**What to produce**: Starting at the first line of the records below, transcribe each line exactly, ending with the line that contains "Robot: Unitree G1".

[Items listed in a dataset]
________________________________________

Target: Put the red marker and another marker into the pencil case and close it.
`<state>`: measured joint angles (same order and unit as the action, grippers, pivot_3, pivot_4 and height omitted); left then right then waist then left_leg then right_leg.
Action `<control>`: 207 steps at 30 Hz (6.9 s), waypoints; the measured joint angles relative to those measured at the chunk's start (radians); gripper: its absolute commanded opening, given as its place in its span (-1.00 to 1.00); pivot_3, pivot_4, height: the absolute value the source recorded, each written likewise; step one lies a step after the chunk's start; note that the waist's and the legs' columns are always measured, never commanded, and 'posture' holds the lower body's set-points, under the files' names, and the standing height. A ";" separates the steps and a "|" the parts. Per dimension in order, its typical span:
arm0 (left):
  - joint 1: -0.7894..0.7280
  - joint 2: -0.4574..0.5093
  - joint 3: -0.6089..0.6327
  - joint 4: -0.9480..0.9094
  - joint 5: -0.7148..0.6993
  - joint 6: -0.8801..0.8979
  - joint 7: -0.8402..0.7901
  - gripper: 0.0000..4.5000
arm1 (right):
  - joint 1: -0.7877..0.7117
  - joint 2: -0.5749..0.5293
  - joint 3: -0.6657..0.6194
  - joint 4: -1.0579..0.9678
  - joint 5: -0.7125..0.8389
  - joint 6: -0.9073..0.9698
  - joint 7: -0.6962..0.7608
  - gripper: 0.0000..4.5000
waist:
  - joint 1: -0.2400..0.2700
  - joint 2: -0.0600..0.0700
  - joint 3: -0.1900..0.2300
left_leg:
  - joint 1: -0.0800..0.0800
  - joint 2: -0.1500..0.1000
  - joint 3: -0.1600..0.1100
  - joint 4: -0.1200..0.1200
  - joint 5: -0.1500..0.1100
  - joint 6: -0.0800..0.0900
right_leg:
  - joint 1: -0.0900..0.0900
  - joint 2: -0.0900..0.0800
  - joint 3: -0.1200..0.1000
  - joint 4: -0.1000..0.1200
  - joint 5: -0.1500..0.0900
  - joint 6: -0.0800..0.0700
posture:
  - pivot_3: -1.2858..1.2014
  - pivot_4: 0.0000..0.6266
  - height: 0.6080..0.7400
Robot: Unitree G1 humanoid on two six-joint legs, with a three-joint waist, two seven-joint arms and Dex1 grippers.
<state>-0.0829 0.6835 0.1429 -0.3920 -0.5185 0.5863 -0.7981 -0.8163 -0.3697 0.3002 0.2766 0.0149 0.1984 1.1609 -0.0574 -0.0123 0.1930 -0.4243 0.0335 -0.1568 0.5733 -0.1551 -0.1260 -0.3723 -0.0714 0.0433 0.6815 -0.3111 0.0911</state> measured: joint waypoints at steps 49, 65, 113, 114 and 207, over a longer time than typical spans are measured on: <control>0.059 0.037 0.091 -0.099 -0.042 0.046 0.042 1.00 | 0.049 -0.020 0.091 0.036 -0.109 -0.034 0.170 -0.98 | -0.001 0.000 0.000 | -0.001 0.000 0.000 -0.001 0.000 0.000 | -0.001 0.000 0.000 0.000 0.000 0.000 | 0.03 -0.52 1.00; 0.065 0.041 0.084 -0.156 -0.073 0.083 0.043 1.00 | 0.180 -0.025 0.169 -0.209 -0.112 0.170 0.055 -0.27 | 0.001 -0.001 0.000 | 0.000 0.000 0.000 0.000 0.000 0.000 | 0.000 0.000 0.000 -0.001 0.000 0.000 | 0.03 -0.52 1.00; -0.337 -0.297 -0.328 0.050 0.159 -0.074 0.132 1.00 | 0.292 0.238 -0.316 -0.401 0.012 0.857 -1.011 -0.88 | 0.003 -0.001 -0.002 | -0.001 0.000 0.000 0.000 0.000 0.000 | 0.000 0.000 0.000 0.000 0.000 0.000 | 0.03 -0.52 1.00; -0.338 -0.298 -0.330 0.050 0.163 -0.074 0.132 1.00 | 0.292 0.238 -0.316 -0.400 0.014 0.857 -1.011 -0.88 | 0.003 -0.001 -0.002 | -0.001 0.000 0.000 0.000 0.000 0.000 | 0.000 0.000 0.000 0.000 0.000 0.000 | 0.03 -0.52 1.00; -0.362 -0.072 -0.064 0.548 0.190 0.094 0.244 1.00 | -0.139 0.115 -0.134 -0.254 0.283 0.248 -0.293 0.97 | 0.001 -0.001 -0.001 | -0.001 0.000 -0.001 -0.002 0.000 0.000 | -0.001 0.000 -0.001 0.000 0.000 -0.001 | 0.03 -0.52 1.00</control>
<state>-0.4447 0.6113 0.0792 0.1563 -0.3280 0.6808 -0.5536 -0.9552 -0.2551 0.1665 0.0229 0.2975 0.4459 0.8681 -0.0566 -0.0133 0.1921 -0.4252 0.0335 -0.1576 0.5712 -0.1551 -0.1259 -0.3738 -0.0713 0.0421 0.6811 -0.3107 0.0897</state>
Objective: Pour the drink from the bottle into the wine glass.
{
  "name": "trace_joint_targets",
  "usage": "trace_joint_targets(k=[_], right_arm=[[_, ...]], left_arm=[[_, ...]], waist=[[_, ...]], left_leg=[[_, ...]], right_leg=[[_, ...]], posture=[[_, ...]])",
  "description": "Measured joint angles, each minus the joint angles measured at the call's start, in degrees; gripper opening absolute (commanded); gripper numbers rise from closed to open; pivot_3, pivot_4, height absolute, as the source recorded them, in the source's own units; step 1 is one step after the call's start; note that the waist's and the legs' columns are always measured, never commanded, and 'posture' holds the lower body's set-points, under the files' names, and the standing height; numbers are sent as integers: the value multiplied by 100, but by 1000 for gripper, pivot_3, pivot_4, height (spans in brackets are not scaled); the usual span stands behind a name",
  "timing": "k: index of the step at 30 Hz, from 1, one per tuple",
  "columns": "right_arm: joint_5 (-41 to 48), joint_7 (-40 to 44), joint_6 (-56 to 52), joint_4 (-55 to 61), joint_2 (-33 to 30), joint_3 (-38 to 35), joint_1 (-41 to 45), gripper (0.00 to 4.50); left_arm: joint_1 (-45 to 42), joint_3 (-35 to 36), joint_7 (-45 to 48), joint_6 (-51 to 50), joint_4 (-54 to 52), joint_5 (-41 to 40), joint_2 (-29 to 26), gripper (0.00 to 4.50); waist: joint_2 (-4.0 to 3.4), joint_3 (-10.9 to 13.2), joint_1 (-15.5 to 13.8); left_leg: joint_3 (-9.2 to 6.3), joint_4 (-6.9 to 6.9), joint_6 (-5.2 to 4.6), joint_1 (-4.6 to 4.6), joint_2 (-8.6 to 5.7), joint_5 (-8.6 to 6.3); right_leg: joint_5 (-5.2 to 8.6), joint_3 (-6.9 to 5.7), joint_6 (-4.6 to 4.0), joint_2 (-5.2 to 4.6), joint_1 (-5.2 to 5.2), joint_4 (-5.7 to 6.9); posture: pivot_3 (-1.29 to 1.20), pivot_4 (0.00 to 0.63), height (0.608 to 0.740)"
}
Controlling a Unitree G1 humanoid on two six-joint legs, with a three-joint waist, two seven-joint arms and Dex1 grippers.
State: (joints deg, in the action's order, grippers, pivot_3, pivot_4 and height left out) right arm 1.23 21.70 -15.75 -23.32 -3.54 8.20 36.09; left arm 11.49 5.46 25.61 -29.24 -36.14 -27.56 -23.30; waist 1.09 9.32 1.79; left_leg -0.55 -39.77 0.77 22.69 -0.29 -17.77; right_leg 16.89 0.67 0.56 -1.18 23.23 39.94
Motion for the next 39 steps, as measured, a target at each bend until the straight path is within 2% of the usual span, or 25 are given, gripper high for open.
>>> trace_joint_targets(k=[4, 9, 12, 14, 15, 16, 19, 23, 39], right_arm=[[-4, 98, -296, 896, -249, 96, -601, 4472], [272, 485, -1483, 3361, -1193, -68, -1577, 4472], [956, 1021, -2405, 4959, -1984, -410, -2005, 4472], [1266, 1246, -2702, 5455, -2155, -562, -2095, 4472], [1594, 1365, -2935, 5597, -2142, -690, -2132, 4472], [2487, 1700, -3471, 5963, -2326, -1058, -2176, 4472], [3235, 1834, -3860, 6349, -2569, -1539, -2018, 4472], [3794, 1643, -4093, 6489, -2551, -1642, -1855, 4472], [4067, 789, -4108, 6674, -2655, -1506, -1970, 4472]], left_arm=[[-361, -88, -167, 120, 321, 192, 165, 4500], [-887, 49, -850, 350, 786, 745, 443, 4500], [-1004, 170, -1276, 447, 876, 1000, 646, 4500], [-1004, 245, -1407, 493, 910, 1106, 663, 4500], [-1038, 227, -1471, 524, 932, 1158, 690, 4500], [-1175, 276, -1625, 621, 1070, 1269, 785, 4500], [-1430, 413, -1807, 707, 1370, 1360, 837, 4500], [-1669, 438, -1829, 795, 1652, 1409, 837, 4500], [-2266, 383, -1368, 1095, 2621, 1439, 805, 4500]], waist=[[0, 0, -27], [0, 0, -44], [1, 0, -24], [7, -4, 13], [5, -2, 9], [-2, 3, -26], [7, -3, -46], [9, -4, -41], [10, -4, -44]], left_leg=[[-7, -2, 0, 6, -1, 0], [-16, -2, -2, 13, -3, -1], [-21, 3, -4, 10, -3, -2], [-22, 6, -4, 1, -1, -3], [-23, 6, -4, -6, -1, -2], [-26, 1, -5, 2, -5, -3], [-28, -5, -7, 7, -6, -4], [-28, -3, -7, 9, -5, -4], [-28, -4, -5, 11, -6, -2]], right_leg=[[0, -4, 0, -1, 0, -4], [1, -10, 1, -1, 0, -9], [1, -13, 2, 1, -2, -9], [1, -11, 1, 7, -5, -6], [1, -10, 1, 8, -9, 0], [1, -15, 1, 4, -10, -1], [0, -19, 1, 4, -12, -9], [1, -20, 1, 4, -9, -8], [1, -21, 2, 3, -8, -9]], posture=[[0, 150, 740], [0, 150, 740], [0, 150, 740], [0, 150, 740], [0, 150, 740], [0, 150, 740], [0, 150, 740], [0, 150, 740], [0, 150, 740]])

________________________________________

**Written response**:
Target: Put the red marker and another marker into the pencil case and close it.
`<state>`: measured joint angles (same order and unit as the action, grippers, pivot_3, pivot_4 and height omitted); left then right then waist then left_leg then right_leg.
Action `<control>`: 207 steps at 30 Hz (6.9 s), waypoints; the measured joint angles relative to those measured at the chunk's start (radians); gripper: its absolute commanded opening, given as its place in its span (-1.00 to 1.00); pivot_3, pivot_4, height: the absolute value the source recorded, each written likewise; step one lies a step after the chunk's start; note that the waist's and the legs' columns are always measured, never commanded, and 'posture' holds the lower body's set-points, under the files' names, and the standing height. A ";" separates the steps and a "|" the parts. Per dimension in order, its typical span:
arm0 (left):
  - joint 1: -0.7894..0.7280
  - joint 2: -0.4574..0.5093
  - joint 3: -0.6089..0.6327
  - joint 4: -0.9480..0.9094
  - joint 5: -0.7148..0.6993
  - joint 6: -0.8801..0.8979
  - joint 7: -0.8402..0.7901
  - gripper: 0.0000..4.5000
arm1 (right):
  - joint 1: -0.7877..0.7117
  - joint 2: -0.5749..0.5293
  - joint 3: -0.6657..0.6194
  - joint 4: -1.0579..0.9678
  - joint 5: -0.7125..0.8389
  - joint 6: -0.9073..0.9698
  - joint 7: -0.6962..0.7608
  - gripper: 0.0000..4.5000
waist:
  - joint 1: -0.2400..0.2700
  - joint 2: -0.0600..0.0700
  - joint 3: -0.1900..0.2300
left_leg:
  - joint 1: -0.0800..0.0800
  - joint 2: -0.1500..0.1000
  - joint 3: -0.1600..0.1100
  - joint 4: -0.1200..0.1200
  - joint 5: -0.1500..0.1100
  - joint 6: -0.0800..0.0900
right_leg:
  - joint 1: -0.0900..0.0900
  - joint 2: -0.0900..0.0800
  - joint 3: -0.1200..0.1000
  - joint 4: -0.1000..0.1200
  - joint 5: -0.1500..0.0900
  - joint 6: -0.0800..0.0700
posture:
  - pivot_3: -1.2858..1.2014
  - pivot_4: 0.0000..0.6266
  - height: 0.6080..0.7400
Robot: Unitree G1 humanoid on two six-joint legs, with a three-joint waist, two seven-joint arms and Dex1 grippers.

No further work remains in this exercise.